Where a line below holds the string "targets", count it; then give the total without any other words.
= = = = =
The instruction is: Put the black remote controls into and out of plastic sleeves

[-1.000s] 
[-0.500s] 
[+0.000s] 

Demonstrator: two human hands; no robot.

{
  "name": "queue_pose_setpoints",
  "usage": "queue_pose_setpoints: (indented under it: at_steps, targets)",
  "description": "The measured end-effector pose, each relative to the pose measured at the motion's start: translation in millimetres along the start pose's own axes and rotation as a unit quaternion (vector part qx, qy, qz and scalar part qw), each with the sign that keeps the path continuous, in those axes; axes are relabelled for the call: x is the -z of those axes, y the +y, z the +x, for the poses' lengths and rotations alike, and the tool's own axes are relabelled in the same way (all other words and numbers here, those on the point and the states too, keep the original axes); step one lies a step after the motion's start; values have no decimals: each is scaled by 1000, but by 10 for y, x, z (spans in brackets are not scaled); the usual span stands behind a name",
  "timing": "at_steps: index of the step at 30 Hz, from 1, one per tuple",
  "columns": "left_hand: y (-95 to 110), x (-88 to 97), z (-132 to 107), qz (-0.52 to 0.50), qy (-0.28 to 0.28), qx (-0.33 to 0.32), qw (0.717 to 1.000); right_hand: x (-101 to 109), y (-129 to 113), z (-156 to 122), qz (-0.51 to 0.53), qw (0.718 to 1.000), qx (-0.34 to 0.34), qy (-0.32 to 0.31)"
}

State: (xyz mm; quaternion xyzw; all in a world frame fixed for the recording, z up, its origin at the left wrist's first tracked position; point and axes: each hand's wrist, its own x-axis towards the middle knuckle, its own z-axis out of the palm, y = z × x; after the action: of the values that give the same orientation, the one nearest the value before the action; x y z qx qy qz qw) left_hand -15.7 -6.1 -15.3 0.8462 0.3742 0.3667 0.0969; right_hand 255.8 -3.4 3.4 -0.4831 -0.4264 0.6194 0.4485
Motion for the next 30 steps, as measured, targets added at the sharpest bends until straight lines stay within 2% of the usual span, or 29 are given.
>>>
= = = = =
> _EXERCISE RESPONSE_
2